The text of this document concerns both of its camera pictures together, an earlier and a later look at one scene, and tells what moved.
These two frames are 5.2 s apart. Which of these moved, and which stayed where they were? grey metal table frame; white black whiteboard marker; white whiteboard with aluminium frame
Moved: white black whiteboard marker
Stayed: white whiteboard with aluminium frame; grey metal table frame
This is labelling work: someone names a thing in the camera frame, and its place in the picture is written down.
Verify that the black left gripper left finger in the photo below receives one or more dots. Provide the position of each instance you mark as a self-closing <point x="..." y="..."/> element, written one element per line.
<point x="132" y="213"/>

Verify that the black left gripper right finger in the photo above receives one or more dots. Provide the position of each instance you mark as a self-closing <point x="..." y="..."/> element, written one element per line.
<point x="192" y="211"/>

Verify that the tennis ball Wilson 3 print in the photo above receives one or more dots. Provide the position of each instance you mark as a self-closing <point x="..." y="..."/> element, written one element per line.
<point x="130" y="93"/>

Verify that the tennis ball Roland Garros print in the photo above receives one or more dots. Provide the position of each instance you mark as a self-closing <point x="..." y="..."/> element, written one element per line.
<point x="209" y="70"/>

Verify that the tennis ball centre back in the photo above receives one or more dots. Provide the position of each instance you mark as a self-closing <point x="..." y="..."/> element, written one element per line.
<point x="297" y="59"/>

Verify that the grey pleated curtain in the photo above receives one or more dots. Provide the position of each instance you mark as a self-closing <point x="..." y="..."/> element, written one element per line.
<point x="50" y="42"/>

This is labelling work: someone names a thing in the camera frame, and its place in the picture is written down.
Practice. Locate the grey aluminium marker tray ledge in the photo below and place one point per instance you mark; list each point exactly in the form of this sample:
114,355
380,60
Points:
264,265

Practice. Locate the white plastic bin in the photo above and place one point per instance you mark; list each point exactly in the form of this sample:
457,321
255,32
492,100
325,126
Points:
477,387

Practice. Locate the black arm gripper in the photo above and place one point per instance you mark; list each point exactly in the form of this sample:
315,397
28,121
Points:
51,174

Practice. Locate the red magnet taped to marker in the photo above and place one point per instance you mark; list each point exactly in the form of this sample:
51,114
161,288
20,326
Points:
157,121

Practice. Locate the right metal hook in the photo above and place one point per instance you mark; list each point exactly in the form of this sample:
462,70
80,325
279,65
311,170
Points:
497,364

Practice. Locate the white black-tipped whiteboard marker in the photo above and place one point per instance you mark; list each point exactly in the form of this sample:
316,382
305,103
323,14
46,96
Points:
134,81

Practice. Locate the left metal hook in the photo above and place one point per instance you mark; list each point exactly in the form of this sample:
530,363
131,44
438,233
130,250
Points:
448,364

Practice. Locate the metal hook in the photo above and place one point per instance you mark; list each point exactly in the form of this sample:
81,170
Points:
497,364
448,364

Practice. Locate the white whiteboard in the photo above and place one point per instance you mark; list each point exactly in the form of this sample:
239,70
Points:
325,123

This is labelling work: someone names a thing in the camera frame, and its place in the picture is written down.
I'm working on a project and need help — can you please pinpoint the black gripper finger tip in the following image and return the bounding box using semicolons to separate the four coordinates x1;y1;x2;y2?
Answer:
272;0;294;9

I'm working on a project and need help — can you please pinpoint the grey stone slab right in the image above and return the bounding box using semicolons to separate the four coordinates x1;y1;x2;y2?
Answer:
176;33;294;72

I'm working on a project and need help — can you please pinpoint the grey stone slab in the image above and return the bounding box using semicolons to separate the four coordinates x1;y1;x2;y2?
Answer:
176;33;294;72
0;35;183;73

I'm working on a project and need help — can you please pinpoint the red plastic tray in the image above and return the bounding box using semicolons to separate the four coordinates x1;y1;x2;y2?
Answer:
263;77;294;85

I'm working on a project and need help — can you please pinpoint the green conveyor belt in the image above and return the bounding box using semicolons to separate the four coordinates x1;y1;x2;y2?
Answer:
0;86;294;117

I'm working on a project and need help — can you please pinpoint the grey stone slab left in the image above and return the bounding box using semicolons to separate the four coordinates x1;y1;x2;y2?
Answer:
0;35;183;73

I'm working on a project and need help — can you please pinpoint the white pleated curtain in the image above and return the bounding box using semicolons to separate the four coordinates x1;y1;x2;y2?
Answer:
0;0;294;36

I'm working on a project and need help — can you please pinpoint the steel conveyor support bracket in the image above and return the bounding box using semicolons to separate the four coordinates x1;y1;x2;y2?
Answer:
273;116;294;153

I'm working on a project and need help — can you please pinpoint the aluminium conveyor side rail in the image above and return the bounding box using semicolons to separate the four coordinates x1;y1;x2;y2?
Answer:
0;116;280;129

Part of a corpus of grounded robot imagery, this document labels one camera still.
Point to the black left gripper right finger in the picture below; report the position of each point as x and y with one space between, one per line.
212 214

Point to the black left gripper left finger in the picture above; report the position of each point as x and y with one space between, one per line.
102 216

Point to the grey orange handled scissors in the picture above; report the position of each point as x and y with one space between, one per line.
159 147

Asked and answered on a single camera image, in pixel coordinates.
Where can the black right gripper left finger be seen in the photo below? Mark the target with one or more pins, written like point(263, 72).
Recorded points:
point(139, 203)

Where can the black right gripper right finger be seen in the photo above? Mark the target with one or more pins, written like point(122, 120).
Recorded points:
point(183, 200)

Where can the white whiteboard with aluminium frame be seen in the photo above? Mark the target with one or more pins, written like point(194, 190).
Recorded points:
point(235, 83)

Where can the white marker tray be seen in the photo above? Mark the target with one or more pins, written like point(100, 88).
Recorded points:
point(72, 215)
☆ ☆ ☆
YOUR TASK:
Your job is to output all of the material exactly.

SOLUTION:
The text of this document concerns both of its camera pictures together, an earlier and a later look at one scene, and tells what moved.
These two frames are 5.2 s apart. Which of these moved, and which stayed where they were? grey metal table frame; white black whiteboard marker; white whiteboard with aluminium frame
Moved: white black whiteboard marker
Stayed: white whiteboard with aluminium frame; grey metal table frame
This is labelling work: someone names a thing in the camera frame, and its place in the picture is written down.
Verify that the black left gripper left finger in the photo below receives one or more dots. Provide the position of each instance you mark as a self-closing <point x="..." y="..."/> element, written one element per line.
<point x="132" y="213"/>

Verify that the black left gripper right finger in the photo above receives one or more dots. Provide the position of each instance you mark as a self-closing <point x="..." y="..."/> element, written one element per line.
<point x="192" y="211"/>

Verify that the tennis ball Wilson 3 print in the photo above receives one or more dots. Provide the position of each instance you mark as a self-closing <point x="..." y="..."/> element, written one element per line.
<point x="130" y="93"/>

Verify that the tennis ball Roland Garros print in the photo above receives one or more dots. Provide the position of each instance you mark as a self-closing <point x="..." y="..."/> element, written one element per line.
<point x="209" y="70"/>

Verify that the tennis ball centre back in the photo above receives one or more dots. Provide the position of each instance you mark as a self-closing <point x="..." y="..."/> element, written one element per line.
<point x="297" y="59"/>

Verify that the grey pleated curtain in the photo above receives one or more dots. Provide the position of each instance you mark as a self-closing <point x="..." y="..."/> element, written one element per line.
<point x="50" y="42"/>

This is labelling work: someone names a thing in the camera frame, and its place in the picture is written down.
Practice. Locate the grey aluminium marker tray ledge in the photo below and place one point per instance you mark; list each point exactly in the form of this sample:
114,355
380,60
Points:
264,265

Practice. Locate the white plastic bin in the photo above and place one point per instance you mark; list each point exactly in the form of this sample:
457,321
255,32
492,100
325,126
Points:
477,387

Practice. Locate the black arm gripper in the photo above and place one point per instance you mark; list each point exactly in the form of this sample:
315,397
28,121
Points:
51,174

Practice. Locate the red magnet taped to marker in the photo above and place one point per instance you mark; list each point exactly in the form of this sample:
51,114
161,288
20,326
Points:
157,121

Practice. Locate the right metal hook in the photo above and place one point per instance you mark; list each point exactly in the form of this sample:
462,70
80,325
279,65
311,170
Points:
497,364

Practice. Locate the white black-tipped whiteboard marker in the photo above and place one point per instance you mark; list each point exactly in the form of this sample:
316,382
305,103
323,14
46,96
Points:
134,81

Practice. Locate the left metal hook in the photo above and place one point per instance you mark; list each point exactly in the form of this sample:
530,363
131,44
438,233
130,250
Points:
448,364

Practice. Locate the metal hook in the photo above and place one point per instance you mark; list each point exactly in the form of this sample:
81,170
Points:
497,364
448,364

Practice. Locate the white whiteboard in the photo above and place one point per instance you mark; list each point exactly in the form of this sample:
239,70
Points:
325,123

This is labelling work: someone names a thing in the camera frame, and its place in the picture is written down.
I'm working on a project and need help — can you please pinpoint the black gripper finger tip in the following image and return the bounding box using semicolons to separate the four coordinates x1;y1;x2;y2?
Answer:
272;0;294;9

I'm working on a project and need help — can you please pinpoint the grey stone slab right in the image above and return the bounding box using semicolons to separate the four coordinates x1;y1;x2;y2?
Answer:
176;33;294;72

I'm working on a project and need help — can you please pinpoint the grey stone slab in the image above and return the bounding box using semicolons to separate the four coordinates x1;y1;x2;y2?
Answer:
176;33;294;72
0;35;183;73

I'm working on a project and need help — can you please pinpoint the red plastic tray in the image above and return the bounding box using semicolons to separate the four coordinates x1;y1;x2;y2?
Answer:
263;77;294;85

I'm working on a project and need help — can you please pinpoint the green conveyor belt in the image above and return the bounding box using semicolons to separate the four coordinates x1;y1;x2;y2?
Answer:
0;86;294;117

I'm working on a project and need help — can you please pinpoint the grey stone slab left in the image above and return the bounding box using semicolons to separate the four coordinates x1;y1;x2;y2?
Answer:
0;35;183;73

I'm working on a project and need help — can you please pinpoint the white pleated curtain in the image above and return the bounding box using semicolons to separate the four coordinates x1;y1;x2;y2?
Answer:
0;0;294;36

I'm working on a project and need help — can you please pinpoint the steel conveyor support bracket in the image above and return the bounding box using semicolons to separate the four coordinates x1;y1;x2;y2?
Answer:
273;116;294;153

I'm working on a project and need help — can you please pinpoint the aluminium conveyor side rail in the image above and return the bounding box using semicolons to separate the four coordinates x1;y1;x2;y2?
Answer:
0;116;280;129

Part of a corpus of grounded robot imagery, this document labels one camera still.
Point to the black left gripper right finger in the picture below; report the position of each point as x and y with one space between, one per line.
212 214

Point to the black left gripper left finger in the picture above; report the position of each point as x and y with one space between, one per line.
102 216

Point to the grey orange handled scissors in the picture above; report the position of each point as x and y with one space between, one per line.
159 147

Asked and answered on a single camera image, in pixel coordinates.
Where can the black right gripper left finger be seen in the photo below? Mark the target with one or more pins, written like point(263, 72).
Recorded points:
point(139, 203)

Where can the black right gripper right finger be seen in the photo above? Mark the target with one or more pins, written like point(122, 120).
Recorded points:
point(183, 200)

Where can the white whiteboard with aluminium frame be seen in the photo above? Mark the target with one or more pins, written like point(194, 190).
Recorded points:
point(235, 83)

Where can the white marker tray be seen in the photo above? Mark the target with one or more pins, written like point(100, 88).
Recorded points:
point(72, 215)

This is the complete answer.